# Work item
Take the entries below and retype them exactly.
▬▬▬
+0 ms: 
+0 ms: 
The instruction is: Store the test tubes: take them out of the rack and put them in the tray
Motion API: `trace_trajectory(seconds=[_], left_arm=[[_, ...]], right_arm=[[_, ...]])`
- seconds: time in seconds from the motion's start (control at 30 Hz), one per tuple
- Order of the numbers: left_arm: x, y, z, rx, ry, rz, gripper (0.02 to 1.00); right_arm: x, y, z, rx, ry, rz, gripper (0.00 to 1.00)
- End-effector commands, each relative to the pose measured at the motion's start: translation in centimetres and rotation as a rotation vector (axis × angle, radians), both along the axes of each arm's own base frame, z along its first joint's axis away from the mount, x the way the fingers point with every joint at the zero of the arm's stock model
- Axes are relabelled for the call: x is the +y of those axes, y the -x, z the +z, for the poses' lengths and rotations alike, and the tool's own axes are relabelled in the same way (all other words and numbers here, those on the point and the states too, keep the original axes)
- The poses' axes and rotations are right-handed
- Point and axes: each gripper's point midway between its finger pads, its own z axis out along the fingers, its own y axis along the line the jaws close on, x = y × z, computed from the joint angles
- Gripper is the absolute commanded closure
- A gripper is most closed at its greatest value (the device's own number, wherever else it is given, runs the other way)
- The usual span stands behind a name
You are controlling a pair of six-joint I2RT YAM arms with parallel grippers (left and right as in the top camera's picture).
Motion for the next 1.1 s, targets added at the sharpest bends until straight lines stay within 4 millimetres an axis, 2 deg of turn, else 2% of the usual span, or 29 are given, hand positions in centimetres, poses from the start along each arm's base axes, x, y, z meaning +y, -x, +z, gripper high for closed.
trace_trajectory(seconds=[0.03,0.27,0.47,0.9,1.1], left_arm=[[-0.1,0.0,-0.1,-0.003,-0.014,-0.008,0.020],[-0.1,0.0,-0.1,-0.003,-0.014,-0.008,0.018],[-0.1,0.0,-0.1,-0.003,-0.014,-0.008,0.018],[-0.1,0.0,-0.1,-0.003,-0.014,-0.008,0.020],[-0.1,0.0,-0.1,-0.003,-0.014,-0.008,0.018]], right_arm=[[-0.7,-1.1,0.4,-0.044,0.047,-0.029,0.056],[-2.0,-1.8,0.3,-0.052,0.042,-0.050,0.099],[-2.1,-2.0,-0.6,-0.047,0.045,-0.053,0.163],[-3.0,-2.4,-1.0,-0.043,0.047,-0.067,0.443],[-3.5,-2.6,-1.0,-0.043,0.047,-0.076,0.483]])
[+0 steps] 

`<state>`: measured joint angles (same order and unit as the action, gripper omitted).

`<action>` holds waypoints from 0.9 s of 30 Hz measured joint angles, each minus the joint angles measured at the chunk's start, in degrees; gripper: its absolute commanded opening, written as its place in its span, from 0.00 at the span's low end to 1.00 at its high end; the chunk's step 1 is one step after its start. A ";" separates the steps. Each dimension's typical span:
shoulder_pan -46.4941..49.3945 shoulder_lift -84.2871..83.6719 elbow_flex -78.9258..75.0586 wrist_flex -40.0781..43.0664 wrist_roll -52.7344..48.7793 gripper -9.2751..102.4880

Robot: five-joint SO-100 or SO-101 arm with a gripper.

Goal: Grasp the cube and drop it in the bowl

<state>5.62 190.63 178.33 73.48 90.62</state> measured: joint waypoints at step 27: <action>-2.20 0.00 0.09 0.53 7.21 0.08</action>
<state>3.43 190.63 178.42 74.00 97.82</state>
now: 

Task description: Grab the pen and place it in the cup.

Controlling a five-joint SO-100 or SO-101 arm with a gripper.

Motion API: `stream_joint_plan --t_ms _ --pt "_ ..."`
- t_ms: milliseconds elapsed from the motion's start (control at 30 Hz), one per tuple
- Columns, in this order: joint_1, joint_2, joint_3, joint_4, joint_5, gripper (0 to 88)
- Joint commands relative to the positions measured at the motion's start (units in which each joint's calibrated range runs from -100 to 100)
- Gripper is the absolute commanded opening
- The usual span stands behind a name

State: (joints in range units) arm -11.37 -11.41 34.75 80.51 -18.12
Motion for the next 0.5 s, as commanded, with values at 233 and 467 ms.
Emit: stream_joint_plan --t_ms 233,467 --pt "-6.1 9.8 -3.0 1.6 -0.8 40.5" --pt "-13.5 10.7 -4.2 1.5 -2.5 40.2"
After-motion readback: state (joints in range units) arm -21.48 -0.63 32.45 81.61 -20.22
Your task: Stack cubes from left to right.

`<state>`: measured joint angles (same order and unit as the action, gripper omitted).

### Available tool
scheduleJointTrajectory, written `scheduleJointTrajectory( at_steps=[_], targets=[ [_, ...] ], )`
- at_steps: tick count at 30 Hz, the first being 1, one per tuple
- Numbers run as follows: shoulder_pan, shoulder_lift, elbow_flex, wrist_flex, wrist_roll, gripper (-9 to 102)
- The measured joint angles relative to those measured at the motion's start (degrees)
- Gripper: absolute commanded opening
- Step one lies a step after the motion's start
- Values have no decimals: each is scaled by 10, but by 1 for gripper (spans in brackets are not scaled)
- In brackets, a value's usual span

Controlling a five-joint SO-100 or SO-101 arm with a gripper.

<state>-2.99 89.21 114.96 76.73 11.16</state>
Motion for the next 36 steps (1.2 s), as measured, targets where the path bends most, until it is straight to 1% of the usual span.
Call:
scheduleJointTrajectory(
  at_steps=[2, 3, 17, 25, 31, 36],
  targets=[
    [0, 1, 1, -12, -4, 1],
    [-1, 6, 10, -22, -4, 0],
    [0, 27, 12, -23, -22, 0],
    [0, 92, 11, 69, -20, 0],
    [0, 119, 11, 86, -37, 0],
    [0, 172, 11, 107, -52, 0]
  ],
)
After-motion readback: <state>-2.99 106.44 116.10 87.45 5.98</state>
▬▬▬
# Exercise answer
+0 ms: 
+0 ms: 
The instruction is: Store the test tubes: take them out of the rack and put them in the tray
Motion API: `trace_trajectory(seconds=[_], left_arm=[[_, ...]], right_arm=[[_, ...]])`
- seconds: time in seconds from the motion's start (control at 30 Hz), one per tuple
- Order of the numbers: left_arm: x, y, z, rx, ry, rz, gripper (0.02 to 1.00); right_arm: x, y, z, rx, ry, rz, gripper (0.00 to 1.00)
- End-effector commands, each relative to the pose measured at the motion's start: translation in centimetres and rotation as a rotation vector (axis × angle, radians), both along the axes of each arm's own base frame, z along its first joint's axis away from the mount, x the way the fingers point with every joint at the zero of the arm's stock model
- Axes are relabelled for the call: x is the +y of those axes, y the -x, z the +z, for the poses' lengths and rotations alike, and the tool's own axes are relabelled in the same way (all other words and numbers here, those on the point and the states too, keep the original axes)
- The poses' axes and rotations are right-handed
- Point and axes: each gripper's point midway between its finger pads, its own z axis out along the fingers, its own y axis along the line the jaws close on, x = y × z, computed from the joint angles
- Gripper is the absolute commanded closure
- A gripper is most closed at its greatest value (the device's own number, wherever else it is given, runs the other way)
- The usual span stands behind a name
You are controlling a pair of six-joint I2RT YAM arms with parallel grippers (left and right as in the top camera's picture).
Motion for the next 1.1 s, targets added at the sharpest bends until straight lines stay within 4 millimetres an axis, 2 deg of turn, else 2% of the usual span, or 29 are given, hand positions in centimetres, poses from the start along each arm's base axes, x, y, z meaning +y, -x, +z, gripper high for closed.
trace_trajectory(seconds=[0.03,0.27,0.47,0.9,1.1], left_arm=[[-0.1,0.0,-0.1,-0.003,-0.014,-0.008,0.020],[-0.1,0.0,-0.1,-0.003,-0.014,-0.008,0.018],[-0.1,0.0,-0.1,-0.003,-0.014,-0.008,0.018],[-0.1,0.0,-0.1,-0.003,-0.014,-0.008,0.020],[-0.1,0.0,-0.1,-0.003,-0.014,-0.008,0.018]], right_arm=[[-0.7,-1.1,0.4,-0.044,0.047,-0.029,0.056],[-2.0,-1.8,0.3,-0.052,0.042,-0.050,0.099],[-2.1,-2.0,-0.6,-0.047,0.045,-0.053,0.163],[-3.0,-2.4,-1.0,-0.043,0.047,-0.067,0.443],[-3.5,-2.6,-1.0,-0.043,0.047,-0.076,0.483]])
[+0 steps] 

`<state>`: measured joint angles (same order and unit as the action, gripper omitted).

`<action>` holds waypoints from 0.9 s of 30 Hz measured joint angles, each minus the joint angles measured at the chunk's start, in degrees; gripper: its absolute commanded opening, written as its place in its span, from 0.00 at the span's low end to 1.00 at its high end; the chunk's step 1 is one step after its start. A ";" separates the steps. Each dimension's typical span:
shoulder_pan -46.4941..49.3945 shoulder_lift -84.2871..83.6719 elbow_flex -78.9258..75.0586 wrist_flex -40.0781..43.0664 wrist_roll -52.7344..48.7793 gripper -9.2751..102.4880

Robot: five-joint SO-100 or SO-101 arm with a gripper.

Goal: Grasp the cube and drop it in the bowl

<state>5.62 190.63 178.33 73.48 90.62</state> measured: joint waypoints at step 27: <action>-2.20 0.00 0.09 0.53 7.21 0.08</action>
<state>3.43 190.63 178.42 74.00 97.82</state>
now: 

Task description: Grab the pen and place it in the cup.

Controlling a five-joint SO-100 or SO-101 arm with a gripper.

Motion API: `stream_joint_plan --t_ms _ --pt "_ ..."`
- t_ms: milliseconds elapsed from the motion's start (control at 30 Hz), one per tuple
- Columns, in this order: joint_1, joint_2, joint_3, joint_4, joint_5, gripper (0 to 88)
- Joint commands relative to the positions measured at the motion's start (units in which each joint's calibrated range runs from -100 to 100)
- Gripper is the absolute commanded opening
- The usual span stands behind a name

State: (joints in range units) arm -11.37 -11.41 34.75 80.51 -18.12
Motion for the next 0.5 s, as commanded, with values at 233 and 467 ms.
Emit: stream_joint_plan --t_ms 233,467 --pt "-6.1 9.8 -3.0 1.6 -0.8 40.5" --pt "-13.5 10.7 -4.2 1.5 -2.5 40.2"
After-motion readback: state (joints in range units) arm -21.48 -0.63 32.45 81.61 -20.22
Your task: Stack cubes from left to right.

`<state>`: measured joint angles (same order and unit as the action, gripper omitted).

### Available tool
scheduleJointTrajectory, written `scheduleJointTrajectory( at_steps=[_], targets=[ [_, ...] ], )`
- at_steps: tick count at 30 Hz, the first being 1, one per tuple
- Numbers run as follows: shoulder_pan, shoulder_lift, elbow_flex, wrist_flex, wrist_roll, gripper (-9 to 102)
- The measured joint angles relative to those measured at the motion's start (degrees)
- Gripper: absolute commanded opening
- Step one lies a step after the motion's start
- Values have no decimals: each is scaled by 10, but by 1 for gripper (spans in brackets are not scaled)
- In brackets, a value's usual span

Controlling a five-joint SO-100 or SO-101 arm with a gripper.

<state>-2.99 89.21 114.96 76.73 11.16</state>
Motion for the next 36 steps (1.2 s), as measured, targets where the path bends most, until it is straight to 1% of the usual span.
Call:
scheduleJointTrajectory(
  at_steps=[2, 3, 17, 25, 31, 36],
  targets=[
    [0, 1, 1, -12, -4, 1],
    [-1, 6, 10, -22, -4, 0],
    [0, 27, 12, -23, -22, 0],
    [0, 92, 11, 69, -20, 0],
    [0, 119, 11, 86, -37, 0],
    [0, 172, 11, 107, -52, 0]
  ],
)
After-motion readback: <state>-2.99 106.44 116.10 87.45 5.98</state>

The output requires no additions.